*INSTRUCTIONS TO FOLLOW*
Only the lines from the one containing "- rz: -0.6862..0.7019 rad" through the final line of the material below should be output, exactly as they stand.

*SUPPLIED DATA*
------------

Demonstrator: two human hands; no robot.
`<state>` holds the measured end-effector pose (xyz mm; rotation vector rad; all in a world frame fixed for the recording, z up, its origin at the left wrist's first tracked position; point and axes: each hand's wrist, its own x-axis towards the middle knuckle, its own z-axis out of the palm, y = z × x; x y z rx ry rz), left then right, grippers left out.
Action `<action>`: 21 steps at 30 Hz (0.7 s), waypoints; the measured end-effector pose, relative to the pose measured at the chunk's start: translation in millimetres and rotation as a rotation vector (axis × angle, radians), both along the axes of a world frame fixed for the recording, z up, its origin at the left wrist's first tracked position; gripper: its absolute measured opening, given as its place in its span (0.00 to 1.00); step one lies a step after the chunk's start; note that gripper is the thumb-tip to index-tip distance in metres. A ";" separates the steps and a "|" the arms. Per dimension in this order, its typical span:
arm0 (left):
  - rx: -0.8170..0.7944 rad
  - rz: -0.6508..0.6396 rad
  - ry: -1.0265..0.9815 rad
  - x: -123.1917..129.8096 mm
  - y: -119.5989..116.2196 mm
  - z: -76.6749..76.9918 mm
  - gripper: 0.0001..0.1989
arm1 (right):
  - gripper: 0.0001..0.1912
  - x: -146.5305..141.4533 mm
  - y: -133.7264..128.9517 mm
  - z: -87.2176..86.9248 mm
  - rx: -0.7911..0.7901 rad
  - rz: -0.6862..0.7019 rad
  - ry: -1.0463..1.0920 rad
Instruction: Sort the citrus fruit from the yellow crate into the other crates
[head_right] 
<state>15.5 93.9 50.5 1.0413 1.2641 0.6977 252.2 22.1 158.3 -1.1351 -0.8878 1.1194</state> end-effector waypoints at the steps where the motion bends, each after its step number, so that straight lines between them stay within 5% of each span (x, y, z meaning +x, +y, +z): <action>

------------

*FINISHED TASK*
  - rz: -0.6862..0.7019 rad
  - ry: -1.0463..1.0920 rad
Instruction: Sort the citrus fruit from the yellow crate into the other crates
[head_right] 
<state>15.5 93.9 50.5 1.0413 1.2641 0.6977 252.2 22.1 158.3 -1.1351 -0.8878 1.1194</state> end-effector waypoints at the steps where the motion bends, each after its step number, so that straight lines between them stay within 5% of each span (x, y, z meaning +x, +y, +z): <action>

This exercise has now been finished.